Um casal cristão sueco, Daniel e Bianca Samson, teve a guarda de suas duas filhas, Sarah e Tiana, retirada pelas autoridades de proteção à criança do país nórdico. A medida, que já dura mais de um ano, foi imposta após acusações de 'extremismo religioso' na criação das meninas, mesmo depois de os pais terem sido inocentados de uma denúncia inicial de maus-tratos. O caso, que envolve questões de liberdade religiosa e direitos parentais, ganhou repercussão internacional e é acompanhado pela organização ADF International.

A saga familiar teve início em dezembro de 2022, quando Sarah, então com 11 anos, e Tiana, com 10, foram afastadas dos pais. A remoção ocorreu após uma denúncia falsa de maus-tratos feita por Sarah na escola, motivada por um desentendimento com os pais sobre o uso de telefone e maquiagem. Poucos dias depois, a própria menina retratou a acusação, e uma investigação oficial concluiu que não havia evidências de abuso. Adicionalmente, Daniel e Bianca Samson passaram por uma avaliação psicossocial que os considerou aptos a cuidar de seus filhos.

Apesar da retratação da filha e da inocência comprovada, as meninas não foram devolvidas ao lar. O serviço de proteção à criança sueco passou a argumentar que os pais praticavam 'extremismo religioso'. As justificativas para tal alegação incluíram a frequência da família à igreja (três vezes por semana), o hábito de orar juntos em casa e o estabelecimento de limites e regras para as filhas baseados em sua fé cristã.

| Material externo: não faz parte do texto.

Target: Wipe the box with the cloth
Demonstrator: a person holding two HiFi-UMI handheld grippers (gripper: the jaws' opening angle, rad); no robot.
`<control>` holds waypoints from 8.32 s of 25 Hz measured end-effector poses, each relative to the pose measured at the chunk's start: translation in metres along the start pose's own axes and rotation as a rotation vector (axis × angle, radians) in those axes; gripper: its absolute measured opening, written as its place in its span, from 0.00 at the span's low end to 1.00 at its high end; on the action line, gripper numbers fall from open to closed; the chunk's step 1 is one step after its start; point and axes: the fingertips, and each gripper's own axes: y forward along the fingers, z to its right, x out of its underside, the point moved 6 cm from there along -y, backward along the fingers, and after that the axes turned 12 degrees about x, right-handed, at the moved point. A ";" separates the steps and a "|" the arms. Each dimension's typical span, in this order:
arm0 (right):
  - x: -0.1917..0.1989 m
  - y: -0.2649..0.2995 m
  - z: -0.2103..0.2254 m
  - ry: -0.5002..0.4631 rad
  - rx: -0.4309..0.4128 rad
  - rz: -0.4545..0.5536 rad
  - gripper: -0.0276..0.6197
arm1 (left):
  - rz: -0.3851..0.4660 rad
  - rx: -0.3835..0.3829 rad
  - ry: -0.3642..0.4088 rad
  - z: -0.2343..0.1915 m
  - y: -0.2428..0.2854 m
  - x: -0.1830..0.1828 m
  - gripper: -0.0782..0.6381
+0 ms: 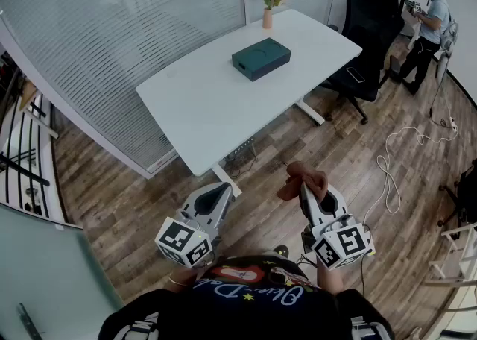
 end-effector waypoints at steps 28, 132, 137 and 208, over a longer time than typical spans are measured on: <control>-0.007 -0.056 0.140 0.021 0.071 0.029 0.11 | -0.079 0.163 0.010 0.077 0.171 0.016 0.12; 0.069 0.705 0.036 -0.779 -1.037 -0.372 0.11 | 0.246 -0.925 -0.130 -0.371 0.277 -0.048 0.12; 0.067 0.711 0.047 -0.738 -1.005 -0.373 0.11 | 0.239 -0.899 -0.141 -0.372 0.289 -0.048 0.12; -0.018 0.658 0.053 -0.752 -0.996 -0.022 0.11 | 0.236 -0.874 -0.109 -0.357 0.313 -0.059 0.12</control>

Impacto na Saúde das Meninas e Luta dos Pais

Desde junho de 2023, Sarah e Tiana foram transferidas por pelo menos três lares de acolhimento diferentes e mantidas separadas uma da outra, uma condição que, segundo a ADF International, tem afetado severamente seu bem-estar. Relatos dos pais indicam que ambas as meninas manifestaram desejo de retornar para casa e teriam, inclusive, tentado suicídio em decorrência do estresse e da separação prolongada. Atualmente, os pais têm direito a visitas supervisionadas apenas uma vez por mês.

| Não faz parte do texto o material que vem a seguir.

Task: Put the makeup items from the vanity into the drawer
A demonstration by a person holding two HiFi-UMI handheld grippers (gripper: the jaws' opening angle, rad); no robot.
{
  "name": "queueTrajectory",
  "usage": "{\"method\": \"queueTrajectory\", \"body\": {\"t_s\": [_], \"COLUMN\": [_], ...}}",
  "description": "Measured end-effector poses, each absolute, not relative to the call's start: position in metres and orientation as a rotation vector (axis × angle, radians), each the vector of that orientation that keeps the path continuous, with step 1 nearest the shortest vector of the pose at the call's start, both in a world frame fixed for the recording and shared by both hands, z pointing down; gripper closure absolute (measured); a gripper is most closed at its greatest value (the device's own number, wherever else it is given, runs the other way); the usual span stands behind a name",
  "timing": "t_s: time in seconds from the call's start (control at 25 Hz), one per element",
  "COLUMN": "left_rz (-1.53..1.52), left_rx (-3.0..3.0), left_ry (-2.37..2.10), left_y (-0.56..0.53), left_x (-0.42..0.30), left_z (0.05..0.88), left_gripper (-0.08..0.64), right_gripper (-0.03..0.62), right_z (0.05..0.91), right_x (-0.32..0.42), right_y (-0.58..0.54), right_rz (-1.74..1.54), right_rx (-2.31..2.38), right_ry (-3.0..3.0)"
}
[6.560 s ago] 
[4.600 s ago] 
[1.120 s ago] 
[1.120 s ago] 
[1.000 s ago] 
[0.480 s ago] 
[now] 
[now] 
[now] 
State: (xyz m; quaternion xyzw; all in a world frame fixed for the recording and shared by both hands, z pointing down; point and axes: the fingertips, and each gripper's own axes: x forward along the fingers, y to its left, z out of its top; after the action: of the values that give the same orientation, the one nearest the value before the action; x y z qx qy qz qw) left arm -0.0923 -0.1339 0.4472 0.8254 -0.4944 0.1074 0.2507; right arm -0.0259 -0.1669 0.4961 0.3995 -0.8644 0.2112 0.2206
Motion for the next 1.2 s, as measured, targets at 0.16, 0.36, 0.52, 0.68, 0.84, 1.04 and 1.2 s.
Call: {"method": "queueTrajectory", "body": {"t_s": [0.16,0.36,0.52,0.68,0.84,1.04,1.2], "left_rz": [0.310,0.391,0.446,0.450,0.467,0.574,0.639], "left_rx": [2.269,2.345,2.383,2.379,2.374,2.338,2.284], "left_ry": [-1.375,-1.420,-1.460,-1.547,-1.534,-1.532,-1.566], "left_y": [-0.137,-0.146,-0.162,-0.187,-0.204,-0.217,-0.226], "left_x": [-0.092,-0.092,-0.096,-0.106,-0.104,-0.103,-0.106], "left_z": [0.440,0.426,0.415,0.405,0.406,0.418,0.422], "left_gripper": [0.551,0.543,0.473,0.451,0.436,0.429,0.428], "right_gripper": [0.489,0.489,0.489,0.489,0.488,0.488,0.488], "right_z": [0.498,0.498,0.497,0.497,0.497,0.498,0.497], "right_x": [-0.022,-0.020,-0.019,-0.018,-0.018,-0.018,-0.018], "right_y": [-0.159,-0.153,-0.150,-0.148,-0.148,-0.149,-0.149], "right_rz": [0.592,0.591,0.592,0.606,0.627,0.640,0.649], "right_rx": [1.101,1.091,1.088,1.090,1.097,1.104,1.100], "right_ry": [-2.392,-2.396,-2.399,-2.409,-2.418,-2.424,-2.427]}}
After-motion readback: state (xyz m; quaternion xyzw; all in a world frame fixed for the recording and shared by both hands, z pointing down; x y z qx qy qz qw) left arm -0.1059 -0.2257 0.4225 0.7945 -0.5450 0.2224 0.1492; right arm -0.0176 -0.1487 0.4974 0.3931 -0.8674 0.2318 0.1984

Daniel Samson expressou sua angústia: “Amamos nossas filhas e confiamos que a Suécia as protegeria. Quando a verdade veio à tona, esperávamos que elas voltassem. No entanto, elas continuam longe de nós, e sua saúde mental deteriora-se progressivamente”, afirmou à ADF International.

Desafios Legais no Tribunal Europeu de Direitos Humanos

Na tentativa de reverter a situação, o casal Samson levou o caso ao Tribunal Europeu de Direitos Humanos (TEDH). Contudo, o TEDH considerou o processo inadmissível, alegando que os pais não haviam esgotado todas as instâncias e recursos legais disponíveis na própria Suécia. Esta decisão é final, não sendo passível de recurso direto perante o Tribunal.

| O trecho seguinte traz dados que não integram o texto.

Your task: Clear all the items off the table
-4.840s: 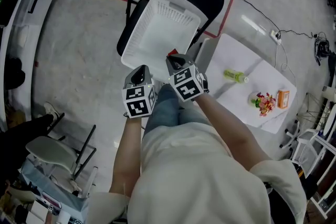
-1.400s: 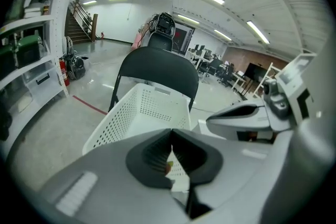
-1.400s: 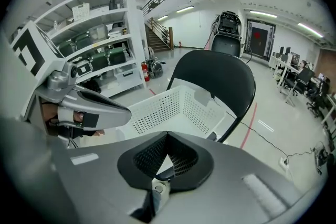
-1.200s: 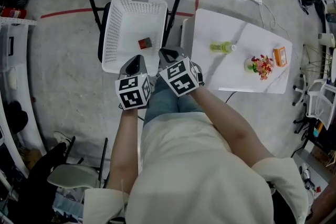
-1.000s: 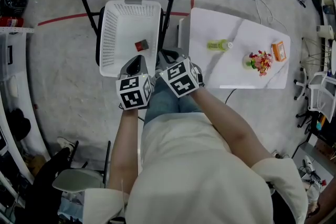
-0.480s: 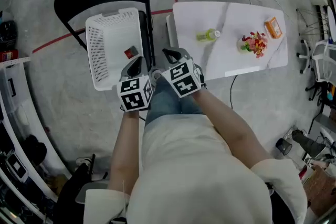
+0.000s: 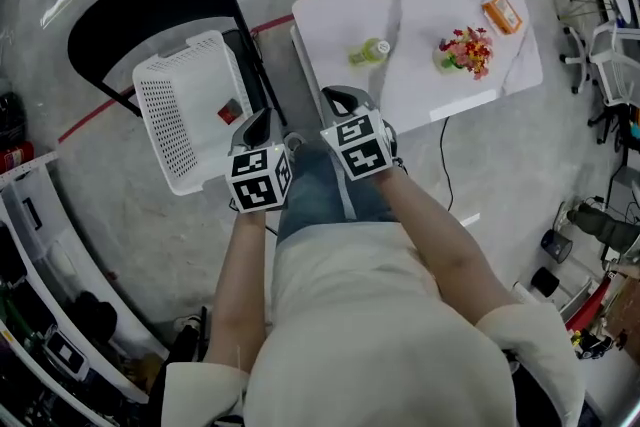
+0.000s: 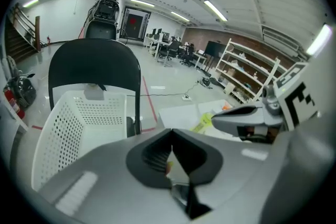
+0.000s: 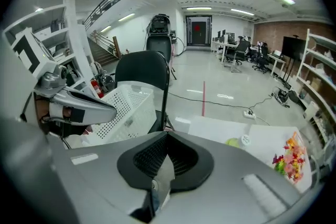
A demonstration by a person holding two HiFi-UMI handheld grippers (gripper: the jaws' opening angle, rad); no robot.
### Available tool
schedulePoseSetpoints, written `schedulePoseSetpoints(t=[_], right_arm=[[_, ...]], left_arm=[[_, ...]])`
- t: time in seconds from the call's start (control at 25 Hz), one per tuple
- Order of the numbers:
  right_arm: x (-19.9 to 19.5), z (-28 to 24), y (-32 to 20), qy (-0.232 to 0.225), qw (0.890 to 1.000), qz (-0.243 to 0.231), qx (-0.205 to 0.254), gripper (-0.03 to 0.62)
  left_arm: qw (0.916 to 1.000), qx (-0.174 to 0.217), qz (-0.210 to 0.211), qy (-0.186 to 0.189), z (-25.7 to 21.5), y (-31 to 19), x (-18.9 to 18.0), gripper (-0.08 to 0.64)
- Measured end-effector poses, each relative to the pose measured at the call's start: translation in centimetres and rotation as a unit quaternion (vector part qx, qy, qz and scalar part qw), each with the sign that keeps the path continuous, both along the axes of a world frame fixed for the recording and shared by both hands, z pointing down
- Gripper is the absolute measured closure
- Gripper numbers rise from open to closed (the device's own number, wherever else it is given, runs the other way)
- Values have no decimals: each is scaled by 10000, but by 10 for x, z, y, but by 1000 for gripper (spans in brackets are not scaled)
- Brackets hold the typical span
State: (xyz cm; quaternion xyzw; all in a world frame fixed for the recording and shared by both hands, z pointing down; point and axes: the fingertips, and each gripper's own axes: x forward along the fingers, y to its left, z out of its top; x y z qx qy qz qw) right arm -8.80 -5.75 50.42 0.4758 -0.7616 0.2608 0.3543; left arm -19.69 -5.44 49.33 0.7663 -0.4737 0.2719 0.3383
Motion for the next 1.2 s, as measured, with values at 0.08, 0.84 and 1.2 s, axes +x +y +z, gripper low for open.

A ADF International, que atua na defesa de liberdades fundamentais, incluindo a liberdade religiosa e os direitos parentais, está agora analisando os próximos passos jurídicos. Guillermo A. Morales Sancho, assessor jurídico da organização, criticou a interferência estatal: “Os pais possuem a responsabilidade e o direito primordial de criar seus filhos. Quando o Estado intervém na vida familiar com base em escolhas parentais fundadas em valores ou discriminação religiosa, liberdades fundamentais são diretamente ameaçadas”, ressaltou. O caso continua a levantar debates sobre os limites da intervenção estatal na esfera familiar e a interpretação da liberdade de fé em diferentes contextos culturais e legais.